## EXERCISE INSTRUCTIONS:
Having located "right gripper right", write out its line and the remaining lines of the material exactly, the last one included, but not the pictures.
DATA SHOWN Block Start
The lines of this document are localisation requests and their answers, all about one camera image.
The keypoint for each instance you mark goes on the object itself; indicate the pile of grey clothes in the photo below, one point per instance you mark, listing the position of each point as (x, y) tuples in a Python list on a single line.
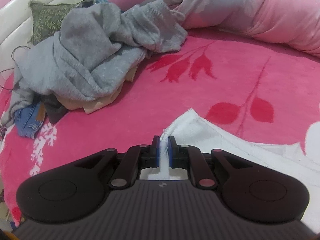
[(87, 55)]

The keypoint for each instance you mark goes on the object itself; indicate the pink floral bed blanket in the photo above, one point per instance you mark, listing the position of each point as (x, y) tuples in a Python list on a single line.
[(175, 100)]

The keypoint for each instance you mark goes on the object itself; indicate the dark plaid garment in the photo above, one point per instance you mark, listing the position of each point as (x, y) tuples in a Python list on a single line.
[(87, 3)]

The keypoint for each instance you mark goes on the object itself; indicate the pink floral quilt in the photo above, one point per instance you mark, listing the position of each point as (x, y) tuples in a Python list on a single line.
[(275, 17)]

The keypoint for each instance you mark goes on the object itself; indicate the beige garment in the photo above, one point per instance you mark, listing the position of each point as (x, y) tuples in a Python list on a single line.
[(95, 105)]

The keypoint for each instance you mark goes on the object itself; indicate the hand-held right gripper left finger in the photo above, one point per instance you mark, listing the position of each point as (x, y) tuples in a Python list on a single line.
[(157, 152)]

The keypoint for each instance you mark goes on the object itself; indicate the pink white headboard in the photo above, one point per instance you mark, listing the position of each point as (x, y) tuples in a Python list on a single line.
[(15, 17)]

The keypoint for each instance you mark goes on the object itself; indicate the green patterned pillow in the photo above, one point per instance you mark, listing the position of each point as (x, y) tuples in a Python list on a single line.
[(47, 22)]

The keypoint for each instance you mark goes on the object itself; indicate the white sweatshirt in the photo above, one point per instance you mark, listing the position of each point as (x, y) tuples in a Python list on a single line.
[(225, 145)]

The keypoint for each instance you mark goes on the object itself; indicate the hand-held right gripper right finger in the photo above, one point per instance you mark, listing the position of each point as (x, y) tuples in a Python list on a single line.
[(172, 152)]

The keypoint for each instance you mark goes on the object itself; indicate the blue jeans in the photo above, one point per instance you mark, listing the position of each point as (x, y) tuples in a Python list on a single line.
[(27, 122)]

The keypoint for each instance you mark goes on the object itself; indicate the dark grey garment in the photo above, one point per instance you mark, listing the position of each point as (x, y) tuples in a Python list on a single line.
[(56, 112)]

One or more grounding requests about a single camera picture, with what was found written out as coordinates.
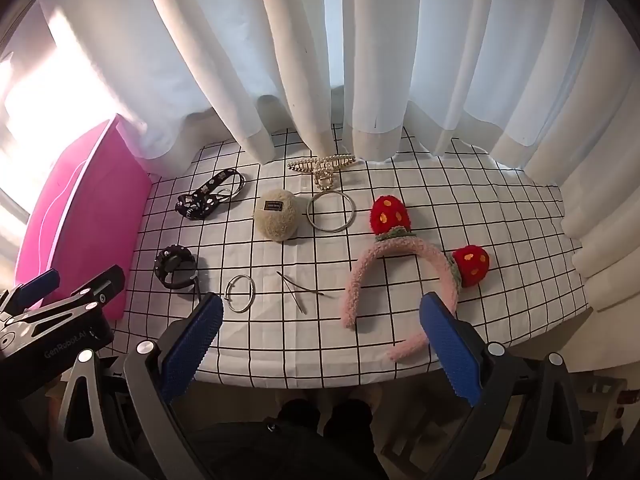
DATA SHOWN Block End
## EXERCISE SOLUTION:
The keypoint for each instance you mark goes on the object itself; indicate the hand-held right gripper right finger in the photo above, one point per instance you mark, listing the position of each point as (x, y) tuples in a Python list on a single line.
[(172, 152)]

The keypoint for each instance you mark goes on the object itself; indicate the blue jeans in the photo above, one point per instance you mark, listing the position of each point as (x, y) tuples in a Python list on a single line.
[(27, 122)]

The keypoint for each instance you mark goes on the object itself; indicate the dark grey garment in the photo above, one point per instance you mark, listing the position of each point as (x, y) tuples in a Python list on a single line.
[(56, 112)]

One or more grounding requests about a single camera picture, with what was found written out as coordinates.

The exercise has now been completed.